Véranda (Célestin Freinet LVI)

Riau Graubon / 12 heures
C’est, hélas, l’image de la fragile construction que nous préparons pour nos enfants. La technique tout entière est à réordonner. Moins de matériaux d’abord, moins de richesses accumulées sur les chantiers. L’essentiel est que nous puissions, quand nous en avons besoin, prendre un véhicule, charreton ou auto, pour aller, sans perte de temps ni fatigue inutile, nous approvisionner au dépôt le plus proche. Construction moins prétentieuse aussi, que nous monterons à notre rythme, aussi haut que nous le pourrons, en faisant le moins d’appel possible au toc et au clinquant, la beauté devant être comme le couronnement d’un effort intelligemment équilibré; mais construction solide, confortable, à l’épreuve des éléments, que nous pourrons éventuellement partager avec nos amis et nos proches, et construction que nous aurons montée nous-mêmes, dont nous connaîtrons en détail la contexture, dont nous sentirons les faiblesses, qui fera partie intégrante de notre être.
Célestin Freinet, Oeuvres pédagogiques I,

L’Education du travail, 1949
Conséquences pédagogiques

Village (Célestin Freinet LV)

Corcelles-le-Jorat / 16 heures

Des gens bien attentionnés […] ont préconisé et imposé des constructions rapides et hâtives, capables d’abriter et d’absorber tant bien que mal la matière première accumulée. Ils ont inventé des échafaudages ingénieux, des armatures audacieuses qui ont permis de monter rapidement la construction, de l’achever, afin qu’elle donne l’illusion au moins de la perfection. Mais ceux ensuite qui doivent l’habiter souffrent de cette hâte, des malfaçons qu’elle entraîne, des inévitables imperfections qui résultent du désordre: répartition défectueuses des pièces, fragilité des murs, faiblesse du toit qui vibre au monde vent, que l’orage secoue, que la pluie traverse déjà – escaliers pénibles, services d’eau et de détritus fonctionnant mal, caves et cours encore encombrées par les matériaux inemployés et détériorés. Bref, à tous les échelons, désordre, déséquilibre, danger, fatigue, perte de puissance.
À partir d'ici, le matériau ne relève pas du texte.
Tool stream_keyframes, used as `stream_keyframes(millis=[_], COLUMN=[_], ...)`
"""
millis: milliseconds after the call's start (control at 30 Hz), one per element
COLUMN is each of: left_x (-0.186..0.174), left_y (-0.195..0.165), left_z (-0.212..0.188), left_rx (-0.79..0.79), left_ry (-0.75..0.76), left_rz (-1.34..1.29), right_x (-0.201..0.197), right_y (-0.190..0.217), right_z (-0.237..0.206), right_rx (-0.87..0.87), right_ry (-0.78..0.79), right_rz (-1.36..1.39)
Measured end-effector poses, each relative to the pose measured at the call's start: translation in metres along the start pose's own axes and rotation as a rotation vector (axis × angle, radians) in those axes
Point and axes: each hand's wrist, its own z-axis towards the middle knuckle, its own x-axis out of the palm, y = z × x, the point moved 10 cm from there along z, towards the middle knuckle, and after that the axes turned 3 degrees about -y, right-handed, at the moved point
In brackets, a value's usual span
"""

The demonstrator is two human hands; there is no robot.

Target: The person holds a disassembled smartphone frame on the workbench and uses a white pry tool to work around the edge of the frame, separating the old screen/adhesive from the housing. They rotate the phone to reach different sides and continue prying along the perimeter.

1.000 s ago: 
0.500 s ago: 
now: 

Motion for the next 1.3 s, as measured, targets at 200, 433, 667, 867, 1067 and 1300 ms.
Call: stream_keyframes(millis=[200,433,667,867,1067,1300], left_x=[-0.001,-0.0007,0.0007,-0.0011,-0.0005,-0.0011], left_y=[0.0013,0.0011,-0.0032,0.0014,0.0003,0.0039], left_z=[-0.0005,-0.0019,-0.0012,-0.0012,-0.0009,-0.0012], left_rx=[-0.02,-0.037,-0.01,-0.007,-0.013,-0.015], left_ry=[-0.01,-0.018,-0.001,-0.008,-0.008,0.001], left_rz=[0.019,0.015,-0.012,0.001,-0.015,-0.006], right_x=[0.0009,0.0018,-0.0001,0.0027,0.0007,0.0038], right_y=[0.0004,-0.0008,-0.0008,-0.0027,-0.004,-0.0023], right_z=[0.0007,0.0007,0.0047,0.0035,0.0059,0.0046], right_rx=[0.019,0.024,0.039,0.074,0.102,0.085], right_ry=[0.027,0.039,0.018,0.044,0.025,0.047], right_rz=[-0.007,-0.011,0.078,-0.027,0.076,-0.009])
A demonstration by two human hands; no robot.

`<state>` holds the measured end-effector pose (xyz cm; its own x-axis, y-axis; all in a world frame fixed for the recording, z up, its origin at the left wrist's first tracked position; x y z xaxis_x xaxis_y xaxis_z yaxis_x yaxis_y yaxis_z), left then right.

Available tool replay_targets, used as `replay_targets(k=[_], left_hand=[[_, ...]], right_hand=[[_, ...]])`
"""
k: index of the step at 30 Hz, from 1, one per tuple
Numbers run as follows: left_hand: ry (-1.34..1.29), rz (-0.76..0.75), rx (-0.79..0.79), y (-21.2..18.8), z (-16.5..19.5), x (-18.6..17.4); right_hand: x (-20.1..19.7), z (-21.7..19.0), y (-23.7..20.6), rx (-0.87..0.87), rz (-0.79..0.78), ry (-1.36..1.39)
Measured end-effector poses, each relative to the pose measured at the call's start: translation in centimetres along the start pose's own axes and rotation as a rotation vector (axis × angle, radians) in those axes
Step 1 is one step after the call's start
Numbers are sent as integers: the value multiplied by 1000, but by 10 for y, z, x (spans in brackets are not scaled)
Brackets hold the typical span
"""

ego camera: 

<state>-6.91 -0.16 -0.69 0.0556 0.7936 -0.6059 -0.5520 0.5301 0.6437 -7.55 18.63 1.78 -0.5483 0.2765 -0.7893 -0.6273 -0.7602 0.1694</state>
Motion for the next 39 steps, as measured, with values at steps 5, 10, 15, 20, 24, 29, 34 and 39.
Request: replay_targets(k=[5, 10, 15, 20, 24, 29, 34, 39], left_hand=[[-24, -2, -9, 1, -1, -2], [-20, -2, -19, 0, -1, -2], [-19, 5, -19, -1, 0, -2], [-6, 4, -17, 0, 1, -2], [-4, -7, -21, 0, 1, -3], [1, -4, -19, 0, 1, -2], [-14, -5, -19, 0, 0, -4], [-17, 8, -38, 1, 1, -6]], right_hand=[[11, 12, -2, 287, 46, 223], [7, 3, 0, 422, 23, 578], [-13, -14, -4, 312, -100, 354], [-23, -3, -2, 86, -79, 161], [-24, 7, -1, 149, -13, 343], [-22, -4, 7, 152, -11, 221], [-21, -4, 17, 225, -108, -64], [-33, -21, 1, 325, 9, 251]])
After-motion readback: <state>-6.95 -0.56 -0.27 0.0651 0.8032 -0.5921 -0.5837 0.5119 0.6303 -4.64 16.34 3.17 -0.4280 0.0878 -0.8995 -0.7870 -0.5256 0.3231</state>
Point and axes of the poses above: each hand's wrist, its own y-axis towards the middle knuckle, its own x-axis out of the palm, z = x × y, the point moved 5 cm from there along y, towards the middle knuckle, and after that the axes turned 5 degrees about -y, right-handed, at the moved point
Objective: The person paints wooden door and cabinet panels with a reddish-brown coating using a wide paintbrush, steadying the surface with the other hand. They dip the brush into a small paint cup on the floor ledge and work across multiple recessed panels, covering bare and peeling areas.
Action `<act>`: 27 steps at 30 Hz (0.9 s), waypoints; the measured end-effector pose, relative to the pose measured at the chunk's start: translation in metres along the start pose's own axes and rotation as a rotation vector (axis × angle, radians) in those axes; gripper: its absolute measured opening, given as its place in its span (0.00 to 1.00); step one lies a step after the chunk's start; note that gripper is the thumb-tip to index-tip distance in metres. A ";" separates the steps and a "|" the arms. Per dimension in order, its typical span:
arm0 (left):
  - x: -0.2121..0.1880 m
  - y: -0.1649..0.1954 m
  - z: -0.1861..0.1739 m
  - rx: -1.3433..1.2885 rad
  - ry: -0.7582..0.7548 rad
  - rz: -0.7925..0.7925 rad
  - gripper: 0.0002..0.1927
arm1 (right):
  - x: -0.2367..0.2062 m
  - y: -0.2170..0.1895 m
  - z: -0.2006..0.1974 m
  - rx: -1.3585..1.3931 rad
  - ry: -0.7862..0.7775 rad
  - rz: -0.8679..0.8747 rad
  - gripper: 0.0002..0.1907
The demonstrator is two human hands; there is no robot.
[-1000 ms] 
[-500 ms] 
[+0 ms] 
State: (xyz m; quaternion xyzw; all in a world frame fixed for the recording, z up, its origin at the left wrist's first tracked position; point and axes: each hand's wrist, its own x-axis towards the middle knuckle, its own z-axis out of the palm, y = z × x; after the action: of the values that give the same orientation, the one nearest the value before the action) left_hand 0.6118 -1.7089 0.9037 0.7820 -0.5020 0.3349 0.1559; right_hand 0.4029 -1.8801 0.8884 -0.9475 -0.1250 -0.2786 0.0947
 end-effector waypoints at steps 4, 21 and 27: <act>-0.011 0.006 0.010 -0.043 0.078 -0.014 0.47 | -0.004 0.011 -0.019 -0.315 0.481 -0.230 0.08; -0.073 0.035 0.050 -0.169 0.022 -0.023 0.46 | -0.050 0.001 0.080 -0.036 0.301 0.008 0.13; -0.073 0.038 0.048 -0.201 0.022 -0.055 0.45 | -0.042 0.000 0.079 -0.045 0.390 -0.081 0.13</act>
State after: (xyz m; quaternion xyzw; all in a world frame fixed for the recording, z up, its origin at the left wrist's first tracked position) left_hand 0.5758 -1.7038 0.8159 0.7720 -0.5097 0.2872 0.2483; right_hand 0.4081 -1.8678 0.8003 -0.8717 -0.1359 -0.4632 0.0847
Célestin Freinet, Oeuvres pédagogiques I,
L’Education du travail, 1949
Conséquences pédagogiques

Refuge de Ropraz (Célestin Freinet LIV)

Ropraz / Corcelles-le-Jorat

Jusqu’à ce jour, vous vous êtes appliqués dans vos classes à accumuler les matériaux – trop exclusivement intellectuels et verbaux – à les cataloguer, eux et leurs attributs, à les distinguer, à les préciser, à en améliorer la contexture et la présentation. Ce n’est d’ailleurs pas là une besogne inutile, car la netteté et la valeur des matériaux sont, elles aussi, déterminantes pour l’équilibre de l’édifice. Seulement, oubliant que l’utilité de ces matériaux n’existe qu’en fonction de l’édifice à élever, vous vous êtes contentés d’amener à pied d’oeuvre pierres, sable et chaux, de les offrir, de les imposer à l’architecte et au maçon qui étaient débordés. L’entassement hétéroclite gênait les abords, rendant difficile la circulation vitale et le travail même de construction, enlaidissant les perpectives, donnant aux ouvriers cette impression déplorable d’impuissance devant le désordre, jusqu’à les forcer à descendre de leur échafaudage, à abandonner la construction essentielle pour essayer de déblayer les abords.